ABOUT THIS EXERCISE: Repeat the entries in full. Each line must match exactly.

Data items
<<<<

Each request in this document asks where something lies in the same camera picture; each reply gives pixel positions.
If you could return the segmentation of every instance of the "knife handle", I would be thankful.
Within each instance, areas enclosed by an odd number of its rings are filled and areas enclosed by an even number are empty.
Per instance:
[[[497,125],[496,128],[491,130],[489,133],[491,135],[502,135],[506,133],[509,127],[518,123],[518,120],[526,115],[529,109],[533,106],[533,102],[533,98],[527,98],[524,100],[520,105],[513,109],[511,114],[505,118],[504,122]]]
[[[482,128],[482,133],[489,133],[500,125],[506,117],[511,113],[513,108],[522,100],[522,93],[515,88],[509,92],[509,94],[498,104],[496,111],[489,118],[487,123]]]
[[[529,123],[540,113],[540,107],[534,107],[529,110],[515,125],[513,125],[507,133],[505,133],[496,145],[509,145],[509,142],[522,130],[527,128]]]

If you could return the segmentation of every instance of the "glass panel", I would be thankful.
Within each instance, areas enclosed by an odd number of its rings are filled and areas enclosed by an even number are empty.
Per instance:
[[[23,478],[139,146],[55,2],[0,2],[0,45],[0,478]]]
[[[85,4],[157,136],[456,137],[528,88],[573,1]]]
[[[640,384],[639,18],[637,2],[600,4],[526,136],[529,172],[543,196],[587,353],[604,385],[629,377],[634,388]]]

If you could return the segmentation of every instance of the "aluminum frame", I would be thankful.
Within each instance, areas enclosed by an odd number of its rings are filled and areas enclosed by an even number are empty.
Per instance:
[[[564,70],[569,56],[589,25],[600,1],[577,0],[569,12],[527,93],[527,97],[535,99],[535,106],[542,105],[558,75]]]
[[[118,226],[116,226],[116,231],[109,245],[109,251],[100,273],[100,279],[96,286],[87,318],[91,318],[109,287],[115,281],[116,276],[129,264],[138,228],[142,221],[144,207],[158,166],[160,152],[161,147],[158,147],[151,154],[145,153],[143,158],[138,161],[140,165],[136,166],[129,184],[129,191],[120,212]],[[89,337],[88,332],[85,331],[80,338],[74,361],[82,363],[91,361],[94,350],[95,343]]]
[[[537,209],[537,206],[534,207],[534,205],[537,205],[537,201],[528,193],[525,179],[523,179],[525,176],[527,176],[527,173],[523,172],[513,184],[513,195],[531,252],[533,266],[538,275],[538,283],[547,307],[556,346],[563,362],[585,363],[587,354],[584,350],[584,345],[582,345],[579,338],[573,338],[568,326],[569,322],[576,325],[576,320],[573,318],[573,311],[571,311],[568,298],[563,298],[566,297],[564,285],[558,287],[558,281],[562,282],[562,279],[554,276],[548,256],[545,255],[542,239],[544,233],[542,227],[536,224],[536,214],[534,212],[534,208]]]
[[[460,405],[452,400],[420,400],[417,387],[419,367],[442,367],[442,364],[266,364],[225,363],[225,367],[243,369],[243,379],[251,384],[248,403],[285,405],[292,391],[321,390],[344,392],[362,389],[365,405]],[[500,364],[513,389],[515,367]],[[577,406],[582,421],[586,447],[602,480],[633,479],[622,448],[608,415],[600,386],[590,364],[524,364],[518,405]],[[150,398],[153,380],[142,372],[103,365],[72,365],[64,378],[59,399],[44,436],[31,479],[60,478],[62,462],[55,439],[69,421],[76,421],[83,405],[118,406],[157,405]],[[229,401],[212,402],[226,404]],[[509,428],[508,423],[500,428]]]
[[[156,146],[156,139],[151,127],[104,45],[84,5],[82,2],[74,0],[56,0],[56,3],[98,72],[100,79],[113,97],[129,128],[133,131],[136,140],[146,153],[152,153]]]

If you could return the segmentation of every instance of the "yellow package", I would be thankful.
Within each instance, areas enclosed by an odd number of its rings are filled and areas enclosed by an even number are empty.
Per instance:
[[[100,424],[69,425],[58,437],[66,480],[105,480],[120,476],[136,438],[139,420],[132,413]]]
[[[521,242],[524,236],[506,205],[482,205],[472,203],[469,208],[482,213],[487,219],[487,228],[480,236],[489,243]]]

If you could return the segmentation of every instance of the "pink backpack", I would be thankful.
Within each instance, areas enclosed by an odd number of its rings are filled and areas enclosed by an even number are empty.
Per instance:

>>>>

EXERCISE OUTPUT:
Each request in this document asks where something lies in the same camera picture; each reply gives pixel positions.
If you could return the segmentation of every instance of the "knife handle", I would be thankful.
Within each instance, areas enclosed by an odd number of its rings are filled and areas enclosed by an even number are empty.
Per instance:
[[[497,125],[496,128],[491,130],[489,133],[491,135],[502,135],[506,133],[509,127],[518,123],[518,120],[526,115],[529,109],[533,106],[533,102],[533,98],[527,98],[524,100],[520,105],[513,109],[511,114],[505,118],[504,122]]]
[[[482,128],[482,133],[489,133],[500,125],[506,117],[511,113],[513,108],[522,100],[522,93],[515,88],[509,92],[509,94],[498,104],[496,111],[489,118],[487,123]]]
[[[529,123],[540,113],[540,107],[534,107],[529,110],[515,125],[513,125],[507,133],[505,133],[496,145],[509,145],[509,142],[522,130],[527,128]]]

If you could return the segmentation of every instance of the "glass panel", I would be thankful.
Within each instance, areas enclosed by an odd number of its rings are filled and areas enclosed by an even number are empty.
Per instance:
[[[23,478],[139,146],[55,2],[0,2],[0,45],[0,478]]]
[[[85,4],[157,136],[456,137],[528,88],[573,1]]]
[[[640,384],[639,18],[637,2],[600,4],[526,136],[529,172],[543,196],[587,353],[604,385],[629,377],[634,388]]]

If you could return the segmentation of every instance of the "aluminum frame", I would be thankful.
Within each instance, areas enclosed by an odd number of its rings are filled and areas enclosed by an even number are empty.
Per instance:
[[[564,70],[569,56],[589,25],[600,1],[577,0],[569,12],[527,93],[527,97],[535,99],[535,106],[542,105],[558,75]]]
[[[118,226],[116,226],[116,231],[109,245],[109,251],[100,273],[100,279],[96,286],[87,318],[91,318],[109,287],[115,281],[116,276],[129,264],[138,228],[142,221],[144,207],[158,166],[160,152],[161,147],[158,147],[151,154],[145,153],[143,158],[138,161],[140,165],[136,166],[129,184],[129,191],[120,212]],[[89,337],[88,332],[85,331],[80,338],[74,361],[82,363],[91,361],[94,350],[95,343]]]
[[[537,209],[537,206],[534,207],[534,205],[537,205],[537,201],[528,193],[525,179],[523,179],[525,176],[527,176],[527,173],[523,172],[513,184],[513,195],[531,252],[533,266],[538,275],[538,283],[547,307],[556,346],[563,362],[585,363],[587,354],[584,350],[584,345],[582,345],[579,338],[573,338],[568,326],[569,322],[576,325],[576,320],[573,318],[573,311],[571,311],[568,298],[563,298],[566,297],[564,285],[558,287],[558,281],[562,282],[562,279],[554,276],[548,256],[545,255],[542,239],[544,233],[542,227],[536,224],[536,214],[534,212],[534,208]]]
[[[460,405],[452,400],[420,400],[417,387],[419,367],[442,367],[442,364],[266,364],[225,363],[225,367],[243,369],[243,379],[251,384],[248,403],[285,405],[292,391],[321,390],[344,392],[362,389],[365,405]],[[500,364],[513,389],[515,367]],[[577,406],[582,421],[586,447],[602,480],[633,479],[622,448],[608,415],[600,386],[590,364],[524,364],[518,405]],[[150,398],[153,380],[142,372],[103,365],[72,365],[64,378],[59,399],[44,436],[31,479],[60,478],[62,462],[55,439],[69,421],[76,421],[83,405],[118,406],[157,405]],[[229,401],[212,402],[226,404]],[[509,428],[508,423],[500,428]]]
[[[156,146],[156,139],[151,127],[104,45],[84,5],[82,2],[74,0],[56,0],[56,3],[98,72],[100,79],[113,97],[129,128],[133,131],[136,140],[146,153],[152,153]]]

If you could return the segmentation of every instance of the "yellow package", I would be thankful.
Within each instance, areas enclosed by an odd number of its rings are filled and areas enclosed by an even number are empty.
Per instance:
[[[100,424],[69,425],[58,437],[66,480],[105,480],[120,476],[136,438],[139,420],[132,413]]]
[[[521,242],[524,236],[506,205],[482,205],[472,203],[469,208],[482,213],[487,219],[487,228],[480,236],[489,243]]]

If you could return the segmentation of every instance of the "pink backpack", I would be thankful.
Within each instance, areas enclosed by an odd number of its rings are filled and areas enclosed by an even number are empty.
Per instance:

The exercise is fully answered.